_PROBLEM_
Beginning with the line that contains "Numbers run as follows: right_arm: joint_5" in the material below, print each line exactly until the line that contains "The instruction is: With" has been printed, then stop.

_THE DATA_
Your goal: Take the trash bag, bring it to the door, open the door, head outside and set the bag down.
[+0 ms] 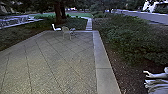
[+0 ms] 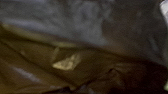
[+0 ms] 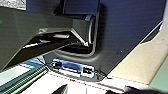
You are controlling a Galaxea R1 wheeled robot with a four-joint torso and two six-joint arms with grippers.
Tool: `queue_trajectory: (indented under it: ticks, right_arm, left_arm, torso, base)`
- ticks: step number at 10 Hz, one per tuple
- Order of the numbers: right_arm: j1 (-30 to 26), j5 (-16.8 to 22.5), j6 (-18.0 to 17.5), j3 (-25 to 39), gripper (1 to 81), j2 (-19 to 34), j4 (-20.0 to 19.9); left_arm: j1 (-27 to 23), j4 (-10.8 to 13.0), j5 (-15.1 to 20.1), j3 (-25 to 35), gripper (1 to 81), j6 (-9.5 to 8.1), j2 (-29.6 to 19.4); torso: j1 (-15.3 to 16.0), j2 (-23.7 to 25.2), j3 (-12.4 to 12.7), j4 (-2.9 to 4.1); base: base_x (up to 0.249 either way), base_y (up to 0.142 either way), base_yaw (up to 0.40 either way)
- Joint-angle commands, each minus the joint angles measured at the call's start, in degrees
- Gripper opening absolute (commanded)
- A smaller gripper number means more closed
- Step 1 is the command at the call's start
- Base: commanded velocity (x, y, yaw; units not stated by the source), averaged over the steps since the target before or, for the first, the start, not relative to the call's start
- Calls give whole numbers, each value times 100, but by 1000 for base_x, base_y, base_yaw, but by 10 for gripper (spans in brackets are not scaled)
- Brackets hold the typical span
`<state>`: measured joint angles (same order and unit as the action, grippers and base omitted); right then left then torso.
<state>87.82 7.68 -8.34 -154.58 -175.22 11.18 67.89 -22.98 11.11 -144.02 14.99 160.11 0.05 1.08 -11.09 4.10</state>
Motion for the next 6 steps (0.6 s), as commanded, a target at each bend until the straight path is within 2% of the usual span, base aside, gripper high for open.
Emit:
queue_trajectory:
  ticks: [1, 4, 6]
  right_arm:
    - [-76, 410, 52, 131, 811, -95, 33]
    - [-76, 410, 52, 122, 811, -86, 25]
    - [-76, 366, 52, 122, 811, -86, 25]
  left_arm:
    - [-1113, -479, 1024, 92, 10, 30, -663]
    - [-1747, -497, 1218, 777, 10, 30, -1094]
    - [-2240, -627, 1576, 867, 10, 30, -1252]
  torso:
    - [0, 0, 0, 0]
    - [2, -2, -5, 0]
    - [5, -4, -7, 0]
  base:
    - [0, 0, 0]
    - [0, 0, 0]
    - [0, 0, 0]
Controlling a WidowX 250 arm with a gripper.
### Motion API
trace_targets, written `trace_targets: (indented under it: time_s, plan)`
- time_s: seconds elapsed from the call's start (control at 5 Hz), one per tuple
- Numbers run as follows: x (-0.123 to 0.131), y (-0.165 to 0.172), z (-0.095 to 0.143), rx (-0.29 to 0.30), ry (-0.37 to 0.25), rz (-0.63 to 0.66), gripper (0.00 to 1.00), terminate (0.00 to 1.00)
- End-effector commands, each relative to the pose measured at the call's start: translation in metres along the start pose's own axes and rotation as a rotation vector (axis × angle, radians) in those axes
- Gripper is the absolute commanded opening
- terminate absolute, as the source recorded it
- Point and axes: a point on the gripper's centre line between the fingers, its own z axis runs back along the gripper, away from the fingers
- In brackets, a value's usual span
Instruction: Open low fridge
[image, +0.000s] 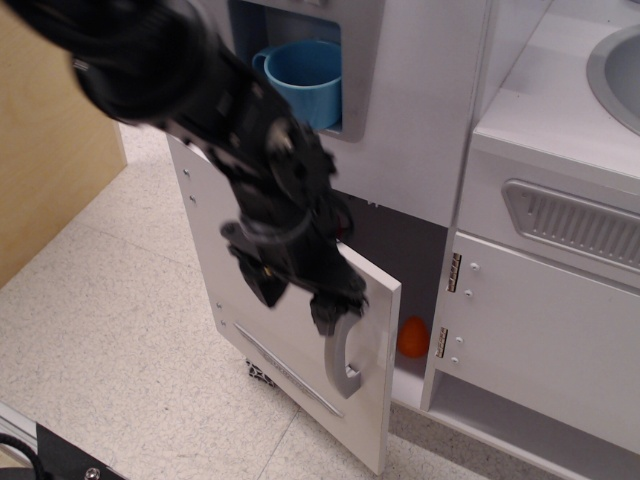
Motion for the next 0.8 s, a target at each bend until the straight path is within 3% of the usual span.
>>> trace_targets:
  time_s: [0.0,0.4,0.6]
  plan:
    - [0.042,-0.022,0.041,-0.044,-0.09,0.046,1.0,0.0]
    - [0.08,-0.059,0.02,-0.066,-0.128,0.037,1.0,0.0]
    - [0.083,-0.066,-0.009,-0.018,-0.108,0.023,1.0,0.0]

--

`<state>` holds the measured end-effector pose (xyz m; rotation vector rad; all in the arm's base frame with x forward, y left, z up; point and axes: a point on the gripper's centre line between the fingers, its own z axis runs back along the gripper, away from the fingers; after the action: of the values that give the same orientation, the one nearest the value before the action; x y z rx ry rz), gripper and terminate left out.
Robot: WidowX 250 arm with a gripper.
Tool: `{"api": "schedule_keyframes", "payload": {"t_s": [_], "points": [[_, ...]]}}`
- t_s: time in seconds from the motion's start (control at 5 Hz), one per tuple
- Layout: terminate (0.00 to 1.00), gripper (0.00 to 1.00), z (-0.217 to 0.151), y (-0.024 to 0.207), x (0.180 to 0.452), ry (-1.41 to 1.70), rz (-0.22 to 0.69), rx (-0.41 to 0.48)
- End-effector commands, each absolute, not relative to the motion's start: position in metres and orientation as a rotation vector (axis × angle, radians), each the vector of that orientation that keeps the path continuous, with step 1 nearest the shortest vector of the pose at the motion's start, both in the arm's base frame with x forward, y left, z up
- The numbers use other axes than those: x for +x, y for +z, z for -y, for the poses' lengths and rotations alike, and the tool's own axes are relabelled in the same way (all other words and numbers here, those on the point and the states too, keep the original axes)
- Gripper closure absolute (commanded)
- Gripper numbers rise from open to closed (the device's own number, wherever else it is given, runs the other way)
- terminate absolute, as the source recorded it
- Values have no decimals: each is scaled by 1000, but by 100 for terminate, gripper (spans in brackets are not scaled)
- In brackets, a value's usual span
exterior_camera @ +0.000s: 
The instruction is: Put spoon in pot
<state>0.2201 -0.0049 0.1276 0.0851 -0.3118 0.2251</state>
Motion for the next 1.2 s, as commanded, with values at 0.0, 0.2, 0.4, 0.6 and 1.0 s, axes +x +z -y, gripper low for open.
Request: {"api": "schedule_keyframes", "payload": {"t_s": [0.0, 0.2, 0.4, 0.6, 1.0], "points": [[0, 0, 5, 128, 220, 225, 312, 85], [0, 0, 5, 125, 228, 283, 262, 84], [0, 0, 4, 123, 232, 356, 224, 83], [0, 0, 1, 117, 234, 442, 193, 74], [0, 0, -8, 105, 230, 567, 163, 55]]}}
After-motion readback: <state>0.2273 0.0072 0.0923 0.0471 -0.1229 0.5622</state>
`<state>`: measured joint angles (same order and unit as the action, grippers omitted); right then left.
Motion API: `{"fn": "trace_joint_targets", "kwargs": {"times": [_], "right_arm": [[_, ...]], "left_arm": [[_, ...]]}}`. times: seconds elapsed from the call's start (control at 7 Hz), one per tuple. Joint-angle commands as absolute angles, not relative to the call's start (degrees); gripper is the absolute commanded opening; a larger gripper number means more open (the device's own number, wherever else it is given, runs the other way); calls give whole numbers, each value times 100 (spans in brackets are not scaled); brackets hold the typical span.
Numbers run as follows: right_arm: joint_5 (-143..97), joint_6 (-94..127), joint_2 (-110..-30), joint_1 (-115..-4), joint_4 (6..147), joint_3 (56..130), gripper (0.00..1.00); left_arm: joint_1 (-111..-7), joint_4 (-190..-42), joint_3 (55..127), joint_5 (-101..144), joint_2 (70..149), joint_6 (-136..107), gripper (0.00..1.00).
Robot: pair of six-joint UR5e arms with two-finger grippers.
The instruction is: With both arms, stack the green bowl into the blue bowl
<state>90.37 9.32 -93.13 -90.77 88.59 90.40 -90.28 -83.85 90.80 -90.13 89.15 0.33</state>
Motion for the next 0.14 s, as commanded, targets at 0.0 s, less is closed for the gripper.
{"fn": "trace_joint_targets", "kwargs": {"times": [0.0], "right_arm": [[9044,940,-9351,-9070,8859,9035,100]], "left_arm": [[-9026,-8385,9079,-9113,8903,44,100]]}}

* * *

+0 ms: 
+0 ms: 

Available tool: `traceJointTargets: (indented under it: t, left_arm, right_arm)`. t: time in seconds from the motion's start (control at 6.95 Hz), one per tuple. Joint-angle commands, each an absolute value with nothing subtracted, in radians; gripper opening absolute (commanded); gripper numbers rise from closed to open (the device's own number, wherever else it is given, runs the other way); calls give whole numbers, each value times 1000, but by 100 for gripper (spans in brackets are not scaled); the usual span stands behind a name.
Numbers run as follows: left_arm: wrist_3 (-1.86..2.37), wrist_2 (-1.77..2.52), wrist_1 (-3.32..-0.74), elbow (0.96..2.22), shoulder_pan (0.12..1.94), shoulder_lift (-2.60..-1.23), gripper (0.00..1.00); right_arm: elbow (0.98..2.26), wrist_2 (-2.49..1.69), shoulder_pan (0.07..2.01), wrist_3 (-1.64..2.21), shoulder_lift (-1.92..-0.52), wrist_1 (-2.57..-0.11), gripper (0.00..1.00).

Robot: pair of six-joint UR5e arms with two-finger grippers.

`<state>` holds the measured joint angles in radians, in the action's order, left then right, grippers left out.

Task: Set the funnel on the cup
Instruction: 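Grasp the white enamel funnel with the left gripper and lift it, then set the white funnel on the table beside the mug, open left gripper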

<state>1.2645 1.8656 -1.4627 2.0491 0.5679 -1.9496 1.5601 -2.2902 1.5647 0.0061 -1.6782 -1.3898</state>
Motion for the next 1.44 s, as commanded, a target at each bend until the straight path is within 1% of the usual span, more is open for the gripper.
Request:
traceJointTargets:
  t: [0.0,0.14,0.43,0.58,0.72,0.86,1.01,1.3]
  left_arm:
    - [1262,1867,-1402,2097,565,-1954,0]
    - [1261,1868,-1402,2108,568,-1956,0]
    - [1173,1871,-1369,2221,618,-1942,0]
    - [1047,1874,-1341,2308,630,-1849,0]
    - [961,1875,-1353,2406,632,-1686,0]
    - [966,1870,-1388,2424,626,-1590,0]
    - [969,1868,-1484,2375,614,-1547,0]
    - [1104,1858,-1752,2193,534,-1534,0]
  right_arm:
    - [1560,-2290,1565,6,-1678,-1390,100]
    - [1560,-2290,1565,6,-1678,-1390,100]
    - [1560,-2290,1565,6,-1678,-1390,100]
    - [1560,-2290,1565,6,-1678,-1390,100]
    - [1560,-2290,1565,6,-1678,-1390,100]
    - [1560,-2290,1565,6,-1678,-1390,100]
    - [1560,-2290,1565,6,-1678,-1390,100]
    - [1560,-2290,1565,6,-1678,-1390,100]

_ANSWER FOR THIS EXERCISE_
Numbers run as follows: right_arm: joint_5 (-143..97), joint_6 (-94..127), joint_2 (-110..-30), joint_1 (-115..-4), joint_4 (6..147), joint_3 (56..130), gripper (0.00..1.00); left_arm: joint_1 (-111..-7), joint_4 (-190..-42), joint_3 (55..127), joint_5 (-101..144), joint_2 (70..149), joint_6 (-136..107), gripper (0.00..1.00).
Robot: pair of six-joint UR5e arms with two-finger grippers.
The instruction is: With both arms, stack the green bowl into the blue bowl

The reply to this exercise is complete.